### Exercise description
Return all of the entries below, word for word. Omit each picture.

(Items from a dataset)
Content starts
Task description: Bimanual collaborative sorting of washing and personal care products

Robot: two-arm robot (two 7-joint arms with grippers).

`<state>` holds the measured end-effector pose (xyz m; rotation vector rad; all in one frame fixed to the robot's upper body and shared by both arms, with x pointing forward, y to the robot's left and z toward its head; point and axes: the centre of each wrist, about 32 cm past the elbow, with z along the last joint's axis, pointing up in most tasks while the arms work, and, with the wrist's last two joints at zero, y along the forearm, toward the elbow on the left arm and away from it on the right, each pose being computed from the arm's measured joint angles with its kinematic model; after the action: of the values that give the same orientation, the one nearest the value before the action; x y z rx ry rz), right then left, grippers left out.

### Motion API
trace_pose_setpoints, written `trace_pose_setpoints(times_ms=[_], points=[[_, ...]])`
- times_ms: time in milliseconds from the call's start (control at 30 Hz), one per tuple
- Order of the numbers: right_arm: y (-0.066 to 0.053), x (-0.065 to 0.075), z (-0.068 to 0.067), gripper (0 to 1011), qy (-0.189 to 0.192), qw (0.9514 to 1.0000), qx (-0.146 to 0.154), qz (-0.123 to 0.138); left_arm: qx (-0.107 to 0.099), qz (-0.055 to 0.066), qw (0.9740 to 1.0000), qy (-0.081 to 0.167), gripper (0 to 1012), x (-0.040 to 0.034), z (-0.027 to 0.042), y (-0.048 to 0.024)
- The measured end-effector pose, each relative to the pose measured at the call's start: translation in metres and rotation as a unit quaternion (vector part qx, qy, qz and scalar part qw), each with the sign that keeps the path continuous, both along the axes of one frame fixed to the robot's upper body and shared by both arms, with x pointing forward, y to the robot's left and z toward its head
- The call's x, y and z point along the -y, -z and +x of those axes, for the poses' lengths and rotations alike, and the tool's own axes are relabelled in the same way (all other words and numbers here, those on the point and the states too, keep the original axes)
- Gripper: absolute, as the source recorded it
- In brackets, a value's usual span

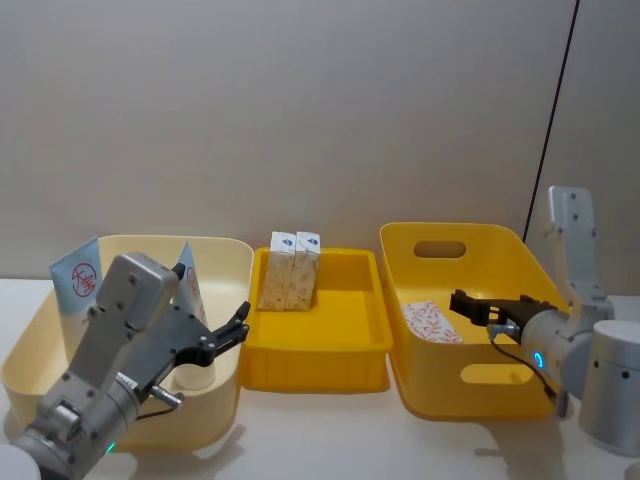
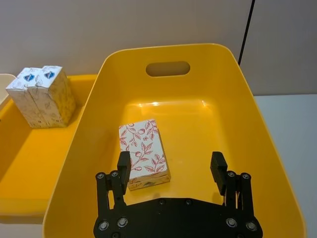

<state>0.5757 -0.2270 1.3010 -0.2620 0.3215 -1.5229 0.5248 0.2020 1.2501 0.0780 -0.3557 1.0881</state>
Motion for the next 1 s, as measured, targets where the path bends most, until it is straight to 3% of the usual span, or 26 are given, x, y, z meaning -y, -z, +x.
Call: trace_pose_setpoints(times_ms=[367, 533, 700, 833, 1000], points=[[0.003, -0.006, -0.017, 1001, 0.000, 0.9983, 0.057, -0.011, -0.023, -0.017, 0.9996, -0.002, 1000, -0.0055, 0.0121, 0.0016], [0.004, -0.009, -0.027, 1001, -0.001, 0.9956, 0.092, -0.019, -0.035, -0.033, 0.9988, -0.008, 999, -0.0080, 0.0170, 0.0052], [0.007, -0.013, -0.036, 1001, -0.001, 0.9918, 0.125, -0.027, -0.039, -0.044, 0.9982, -0.014, 1000, -0.0089, 0.0182, 0.0071], [0.010, -0.017, -0.047, 1001, 0.000, 0.9856, 0.164, -0.038, -0.037, -0.051, 0.9978, -0.019, 999, -0.0089, 0.0165, 0.0078], [0.013, -0.021, -0.054, 1001, 0.000, 0.9800, 0.194, -0.046, -0.029, -0.050, 0.9980, -0.024, 999, -0.0075, 0.0126, 0.0055]])
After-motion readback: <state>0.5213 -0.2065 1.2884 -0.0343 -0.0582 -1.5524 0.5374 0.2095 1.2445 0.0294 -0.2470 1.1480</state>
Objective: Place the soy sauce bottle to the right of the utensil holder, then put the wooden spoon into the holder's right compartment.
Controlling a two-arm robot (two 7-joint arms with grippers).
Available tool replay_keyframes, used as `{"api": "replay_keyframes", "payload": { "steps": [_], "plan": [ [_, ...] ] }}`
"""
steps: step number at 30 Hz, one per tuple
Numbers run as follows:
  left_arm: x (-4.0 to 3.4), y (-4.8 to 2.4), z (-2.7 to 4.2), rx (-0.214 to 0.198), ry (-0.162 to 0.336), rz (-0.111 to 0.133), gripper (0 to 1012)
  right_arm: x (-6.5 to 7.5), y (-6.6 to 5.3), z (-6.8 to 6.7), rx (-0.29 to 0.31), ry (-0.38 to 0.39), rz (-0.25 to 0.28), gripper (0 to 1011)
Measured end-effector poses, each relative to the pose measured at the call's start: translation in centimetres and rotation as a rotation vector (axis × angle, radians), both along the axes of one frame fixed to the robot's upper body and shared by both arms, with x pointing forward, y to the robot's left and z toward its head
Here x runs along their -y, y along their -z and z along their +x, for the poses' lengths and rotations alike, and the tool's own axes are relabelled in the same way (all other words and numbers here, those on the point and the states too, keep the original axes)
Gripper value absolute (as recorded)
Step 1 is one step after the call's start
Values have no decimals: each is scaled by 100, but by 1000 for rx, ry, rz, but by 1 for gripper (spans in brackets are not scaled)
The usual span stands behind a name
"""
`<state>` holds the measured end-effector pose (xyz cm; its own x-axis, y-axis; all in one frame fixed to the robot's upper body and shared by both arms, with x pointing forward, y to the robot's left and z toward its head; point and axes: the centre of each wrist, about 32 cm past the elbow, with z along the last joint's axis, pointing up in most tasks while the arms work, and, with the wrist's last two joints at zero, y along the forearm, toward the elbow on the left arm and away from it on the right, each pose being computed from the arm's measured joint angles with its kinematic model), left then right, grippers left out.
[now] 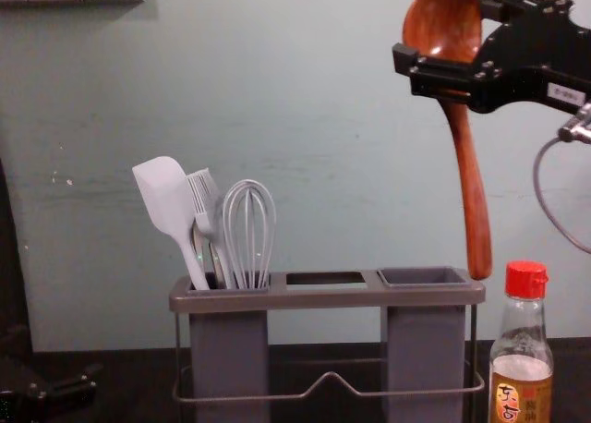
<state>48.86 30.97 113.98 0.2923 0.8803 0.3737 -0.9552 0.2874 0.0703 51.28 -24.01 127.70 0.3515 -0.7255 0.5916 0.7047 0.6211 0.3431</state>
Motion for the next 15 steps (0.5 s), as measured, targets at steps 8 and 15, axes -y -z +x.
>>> {"api": "replay_keyframes", "payload": {
  "steps": [8, 15],
  "plan": [
    [0, 0, 0, 0, 0, 0, 1005, -54, -8, 196, 14, 0, 13, 856],
    [0, 0, 0, 0, 0, 0, 1005, -112, 21, 317, 32, -1, 42, 856]
  ]
}}
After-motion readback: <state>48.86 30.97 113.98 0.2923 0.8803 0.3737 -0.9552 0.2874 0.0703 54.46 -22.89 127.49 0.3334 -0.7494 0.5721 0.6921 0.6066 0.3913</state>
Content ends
### Finished exercise
Task description: Bimanual collaborative sorting of washing and personal care products

Robot: two-arm robot (two 7-joint arms with grippers).

`<state>` holds the measured end-effector pose (xyz m; rotation vector rad; all in one frame fixed to the robot's upper body and shared by both arms, with x pointing forward, y to the robot's left and z toward its head; point and axes: the centre of each wrist, about 32 cm past the elbow, with z along the last joint's axis, pointing up in most tasks while the arms work, and, with the wrist's last two joints at zero, y along the forearm, toward the elbow on the left arm and away from it on the right, each pose being computed from the arm's measured joint angles with its kinematic model; after the action: of the values that give the same orientation, the one nearest the value before the action; x y z rx ry rz), right then left, grippers left out.

### Motion API
trace_pose_setpoints, written `trace_pose_setpoints(times_ms=[_], points=[[_, ...]])`
- times_ms: time in milliseconds from the call's start (control at 30 Hz), one per tuple
- Order of the numbers: right_arm: y (-0.066 to 0.053), x (-0.065 to 0.075), z (-0.068 to 0.067), gripper (0 to 1011), qy (-0.189 to 0.192), qw (0.9514 to 1.0000), qx (-0.146 to 0.154), qz (-0.123 to 0.138); left_arm: qx (-0.107 to 0.099), qz (-0.055 to 0.066), qw (0.9740 to 1.0000), qy (-0.081 to 0.167), gripper (0 to 1012), x (-0.040 to 0.034), z (-0.027 to 0.042), y (-0.048 to 0.024)
- The measured end-effector pose, each relative to the pose measured at the call's start: translation in metres and rotation as a unit quaternion (vector part qx, qy, qz and scalar part qw), each with the sign that keeps the path continuous, both along the axes of one frame fixed to the robot's upper body and shared by both arms, with x pointing forward, y to the robot's left and z toward its head
- The call's x, y and z point along the -y, -z and +x of those axes, for the poses' lengths and rotations alike, and the tool's own axes are relabelled in the same way (all other words and numbers here, those on the point and the states too, keep the original axes)
- Gripper: absolute, as the source recorded it
- In brackets, a value's usual span


<state>0.5757 -0.2270 1.3010 -0.2620 0.3215 -1.5229 0.5248 0.2020 1.2501 0.0780 -0.3557 1.0881</state>
Motion for the next 1 s, as measured, targets where the path bends most, until it is straight to 3% of the usual span, or 26 are given, x, y, z meaning -y, -z, +x.
Call: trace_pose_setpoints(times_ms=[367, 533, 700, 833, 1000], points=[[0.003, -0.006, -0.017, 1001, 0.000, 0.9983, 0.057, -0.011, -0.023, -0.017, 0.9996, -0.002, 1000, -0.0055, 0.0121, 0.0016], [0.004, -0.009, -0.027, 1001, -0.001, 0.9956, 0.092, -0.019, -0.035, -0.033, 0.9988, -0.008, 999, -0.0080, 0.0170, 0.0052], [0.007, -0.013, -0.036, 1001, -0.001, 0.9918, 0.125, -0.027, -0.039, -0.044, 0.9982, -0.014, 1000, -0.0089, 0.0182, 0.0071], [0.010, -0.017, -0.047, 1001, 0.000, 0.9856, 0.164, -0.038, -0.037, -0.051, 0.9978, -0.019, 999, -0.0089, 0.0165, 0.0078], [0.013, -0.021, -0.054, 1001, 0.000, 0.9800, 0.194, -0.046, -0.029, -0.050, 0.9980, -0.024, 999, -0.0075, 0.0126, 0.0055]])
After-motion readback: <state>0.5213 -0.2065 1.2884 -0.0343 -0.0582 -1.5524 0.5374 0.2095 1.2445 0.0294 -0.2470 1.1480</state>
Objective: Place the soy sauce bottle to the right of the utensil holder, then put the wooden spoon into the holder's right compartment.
Controlling a two-arm robot (two 7-joint arms with grippers).
Available tool replay_keyframes, used as `{"api": "replay_keyframes", "payload": { "steps": [_], "plan": [ [_, ...] ] }}`
"""
steps: step number at 30 Hz, one per tuple
Numbers run as follows:
  left_arm: x (-4.0 to 3.4), y (-4.8 to 2.4), z (-2.7 to 4.2), rx (-0.214 to 0.198), ry (-0.162 to 0.336), rz (-0.111 to 0.133), gripper (0 to 1012)
  right_arm: x (-6.5 to 7.5), y (-6.6 to 5.3), z (-6.8 to 6.7), rx (-0.29 to 0.31), ry (-0.38 to 0.39), rz (-0.25 to 0.28), gripper (0 to 1011)
Measured end-effector poses, each relative to the pose measured at the call's start: translation in centimetres and rotation as a rotation vector (axis × angle, radians), both along the axes of one frame fixed to the robot's upper body and shared by both arms, with x pointing forward, y to the robot's left and z toward its head
Here x runs along their -y, y along their -z and z along their +x, for the poses' lengths and rotations alike, and the tool's own axes are relabelled in the same way (all other words and numbers here, those on the point and the states too, keep the original axes)
Gripper value absolute (as recorded)
Step 1 is one step after the call's start
Values have no decimals: each is scaled by 100, but by 1000 for rx, ry, rz, but by 1 for gripper (spans in brackets are not scaled)
The usual span stands behind a name
"""
`<state>` holds the measured end-effector pose (xyz cm; its own x-axis, y-axis; all in one frame fixed to the robot's upper body and shared by both arms, with x pointing forward, y to the robot's left and z toward its head; point and axes: the centre of each wrist, about 32 cm past the elbow, with z along the last joint's axis, pointing up in most tasks while the arms work, and, with the wrist's last two joints at zero, y along the forearm, toward the elbow on the left arm and away from it on the right, each pose being computed from the arm's measured joint angles with its kinematic model), left then right, grippers left out.
[now] 
<state>48.86 30.97 113.98 0.2923 0.8803 0.3737 -0.9552 0.2874 0.0703 51.28 -24.01 127.70 0.3515 -0.7255 0.5916 0.7047 0.6211 0.3431</state>
Motion for the next 15 steps (0.5 s), as measured, targets at steps 8 and 15, axes -y -z +x.
>>> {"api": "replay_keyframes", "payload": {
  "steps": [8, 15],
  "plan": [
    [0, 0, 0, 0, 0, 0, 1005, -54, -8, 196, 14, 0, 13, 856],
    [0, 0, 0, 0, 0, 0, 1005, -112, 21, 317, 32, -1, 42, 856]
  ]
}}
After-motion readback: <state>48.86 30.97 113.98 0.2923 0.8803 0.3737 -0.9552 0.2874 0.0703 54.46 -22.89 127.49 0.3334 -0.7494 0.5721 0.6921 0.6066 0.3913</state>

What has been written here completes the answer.